--- Exercise aim ---
Reproduce exactly, and only, the lines below from the one containing "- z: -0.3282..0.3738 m" through the one containing "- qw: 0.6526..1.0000".

=== Begin Enclosure ===

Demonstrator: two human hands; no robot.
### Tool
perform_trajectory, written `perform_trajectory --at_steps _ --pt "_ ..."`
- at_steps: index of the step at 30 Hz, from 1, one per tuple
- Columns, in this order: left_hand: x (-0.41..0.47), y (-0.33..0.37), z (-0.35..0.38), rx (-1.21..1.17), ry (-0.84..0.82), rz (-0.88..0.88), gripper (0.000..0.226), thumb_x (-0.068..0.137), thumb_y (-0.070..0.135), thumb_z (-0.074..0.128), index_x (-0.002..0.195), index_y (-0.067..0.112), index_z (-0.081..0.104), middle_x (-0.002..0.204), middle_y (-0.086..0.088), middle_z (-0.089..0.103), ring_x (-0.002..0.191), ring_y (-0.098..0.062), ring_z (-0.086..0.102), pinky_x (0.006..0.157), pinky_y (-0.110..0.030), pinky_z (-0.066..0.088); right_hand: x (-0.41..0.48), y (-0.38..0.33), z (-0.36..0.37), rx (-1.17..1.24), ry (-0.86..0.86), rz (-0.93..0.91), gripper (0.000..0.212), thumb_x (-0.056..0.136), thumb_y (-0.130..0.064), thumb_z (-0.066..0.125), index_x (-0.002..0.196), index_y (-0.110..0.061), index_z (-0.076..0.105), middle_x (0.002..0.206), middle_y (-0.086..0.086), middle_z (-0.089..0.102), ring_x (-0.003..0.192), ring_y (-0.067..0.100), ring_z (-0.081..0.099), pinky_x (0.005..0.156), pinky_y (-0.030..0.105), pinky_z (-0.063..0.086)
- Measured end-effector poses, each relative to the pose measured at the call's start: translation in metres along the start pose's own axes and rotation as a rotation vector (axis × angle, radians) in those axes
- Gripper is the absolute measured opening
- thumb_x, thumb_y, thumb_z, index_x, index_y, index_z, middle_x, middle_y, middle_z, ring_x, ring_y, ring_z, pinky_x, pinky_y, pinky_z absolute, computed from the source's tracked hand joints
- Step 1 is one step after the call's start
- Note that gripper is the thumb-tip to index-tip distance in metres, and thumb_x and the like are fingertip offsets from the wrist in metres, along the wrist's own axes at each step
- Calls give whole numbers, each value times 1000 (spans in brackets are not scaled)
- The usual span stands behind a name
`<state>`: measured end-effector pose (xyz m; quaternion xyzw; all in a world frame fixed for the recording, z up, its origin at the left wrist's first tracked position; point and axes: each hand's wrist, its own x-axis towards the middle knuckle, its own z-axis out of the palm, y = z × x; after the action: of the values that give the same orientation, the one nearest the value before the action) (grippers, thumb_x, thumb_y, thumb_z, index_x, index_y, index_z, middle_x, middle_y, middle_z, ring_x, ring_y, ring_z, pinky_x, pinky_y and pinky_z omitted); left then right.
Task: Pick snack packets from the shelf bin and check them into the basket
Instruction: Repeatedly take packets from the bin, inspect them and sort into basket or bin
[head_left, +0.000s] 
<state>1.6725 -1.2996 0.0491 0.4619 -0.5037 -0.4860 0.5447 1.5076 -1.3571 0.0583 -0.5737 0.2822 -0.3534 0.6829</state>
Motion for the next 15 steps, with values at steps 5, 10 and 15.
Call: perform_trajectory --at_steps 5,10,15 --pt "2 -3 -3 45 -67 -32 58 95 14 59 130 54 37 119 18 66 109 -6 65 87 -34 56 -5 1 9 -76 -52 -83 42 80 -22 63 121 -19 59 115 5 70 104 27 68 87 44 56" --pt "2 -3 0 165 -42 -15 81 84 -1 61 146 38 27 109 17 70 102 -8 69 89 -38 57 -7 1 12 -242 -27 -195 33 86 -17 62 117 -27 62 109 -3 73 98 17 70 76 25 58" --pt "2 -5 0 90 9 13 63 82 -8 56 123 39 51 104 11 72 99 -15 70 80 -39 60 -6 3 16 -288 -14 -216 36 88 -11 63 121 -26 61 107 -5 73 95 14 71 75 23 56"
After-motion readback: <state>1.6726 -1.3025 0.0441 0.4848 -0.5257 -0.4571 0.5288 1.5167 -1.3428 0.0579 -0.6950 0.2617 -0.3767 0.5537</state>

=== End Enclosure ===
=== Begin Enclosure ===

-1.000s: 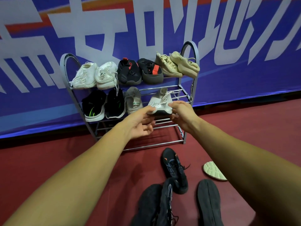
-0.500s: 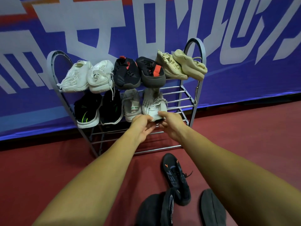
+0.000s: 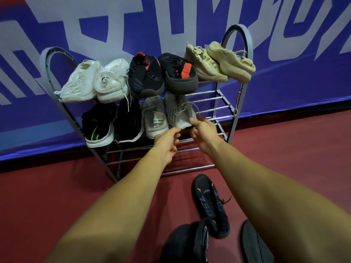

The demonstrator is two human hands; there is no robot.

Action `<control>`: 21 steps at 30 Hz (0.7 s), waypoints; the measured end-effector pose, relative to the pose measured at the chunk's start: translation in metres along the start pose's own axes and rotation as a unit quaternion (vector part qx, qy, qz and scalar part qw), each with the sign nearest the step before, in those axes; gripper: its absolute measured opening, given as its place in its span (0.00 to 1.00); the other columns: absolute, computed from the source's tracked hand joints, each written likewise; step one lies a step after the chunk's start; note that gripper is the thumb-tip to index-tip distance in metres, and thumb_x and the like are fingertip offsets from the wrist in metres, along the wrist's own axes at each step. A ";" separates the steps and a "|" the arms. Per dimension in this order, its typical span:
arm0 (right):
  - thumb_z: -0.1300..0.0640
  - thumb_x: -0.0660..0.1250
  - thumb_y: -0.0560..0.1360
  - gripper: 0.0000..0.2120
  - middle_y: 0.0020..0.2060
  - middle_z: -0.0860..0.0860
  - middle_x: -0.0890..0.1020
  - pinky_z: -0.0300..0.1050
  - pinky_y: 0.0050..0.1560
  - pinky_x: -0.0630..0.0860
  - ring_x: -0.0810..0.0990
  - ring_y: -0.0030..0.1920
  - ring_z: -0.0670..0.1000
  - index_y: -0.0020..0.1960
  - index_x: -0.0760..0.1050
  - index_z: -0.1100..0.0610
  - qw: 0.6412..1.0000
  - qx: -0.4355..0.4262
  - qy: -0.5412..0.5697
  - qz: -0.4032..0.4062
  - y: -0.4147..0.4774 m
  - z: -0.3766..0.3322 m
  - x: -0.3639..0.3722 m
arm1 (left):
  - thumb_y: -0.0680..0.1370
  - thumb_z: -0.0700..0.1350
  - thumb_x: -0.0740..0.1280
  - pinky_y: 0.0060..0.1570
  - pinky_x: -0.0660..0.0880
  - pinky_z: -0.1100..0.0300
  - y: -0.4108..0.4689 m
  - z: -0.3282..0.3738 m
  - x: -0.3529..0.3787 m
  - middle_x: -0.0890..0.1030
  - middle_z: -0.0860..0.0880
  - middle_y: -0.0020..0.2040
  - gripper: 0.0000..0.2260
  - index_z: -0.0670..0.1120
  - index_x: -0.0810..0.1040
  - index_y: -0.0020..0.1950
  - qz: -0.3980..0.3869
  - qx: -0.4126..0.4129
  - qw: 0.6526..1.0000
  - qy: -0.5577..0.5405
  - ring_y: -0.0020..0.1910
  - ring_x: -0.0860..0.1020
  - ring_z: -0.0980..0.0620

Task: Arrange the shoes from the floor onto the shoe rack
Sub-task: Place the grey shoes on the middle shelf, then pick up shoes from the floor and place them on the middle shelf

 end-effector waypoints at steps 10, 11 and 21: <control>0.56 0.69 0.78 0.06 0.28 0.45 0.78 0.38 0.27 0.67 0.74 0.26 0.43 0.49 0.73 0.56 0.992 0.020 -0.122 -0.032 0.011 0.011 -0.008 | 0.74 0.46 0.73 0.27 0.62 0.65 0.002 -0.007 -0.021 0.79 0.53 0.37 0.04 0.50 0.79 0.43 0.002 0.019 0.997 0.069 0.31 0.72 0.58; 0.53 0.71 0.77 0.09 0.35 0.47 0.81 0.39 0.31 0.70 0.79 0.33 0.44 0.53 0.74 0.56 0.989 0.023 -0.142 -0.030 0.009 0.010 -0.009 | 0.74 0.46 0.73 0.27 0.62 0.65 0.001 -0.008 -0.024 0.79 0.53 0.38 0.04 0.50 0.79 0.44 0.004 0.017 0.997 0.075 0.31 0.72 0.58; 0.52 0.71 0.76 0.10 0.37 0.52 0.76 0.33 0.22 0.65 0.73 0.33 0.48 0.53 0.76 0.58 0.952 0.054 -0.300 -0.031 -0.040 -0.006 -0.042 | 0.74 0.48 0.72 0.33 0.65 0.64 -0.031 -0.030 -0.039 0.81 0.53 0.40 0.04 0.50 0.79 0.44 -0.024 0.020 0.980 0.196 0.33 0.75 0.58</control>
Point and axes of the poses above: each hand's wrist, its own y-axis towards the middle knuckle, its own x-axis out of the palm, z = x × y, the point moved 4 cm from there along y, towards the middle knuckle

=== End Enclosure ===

--- Your solution ---
  - z: -0.3282..0.3738 m
  - x: -0.3529..0.3787 m
  - middle_x: -0.0890..0.1030
  - middle_z: -0.0860..0.0880
  - middle_y: -0.0020..0.2040
  - gripper: 0.0000..0.2260
  - index_z: -0.0670..0.1120
  - index_x: -0.0810..0.1040
  - index_y: -0.0020..0.1950
  - qz: -0.3980..0.3869
  - qx: -0.4126..0.4129
  - qw: 0.6526..1.0000

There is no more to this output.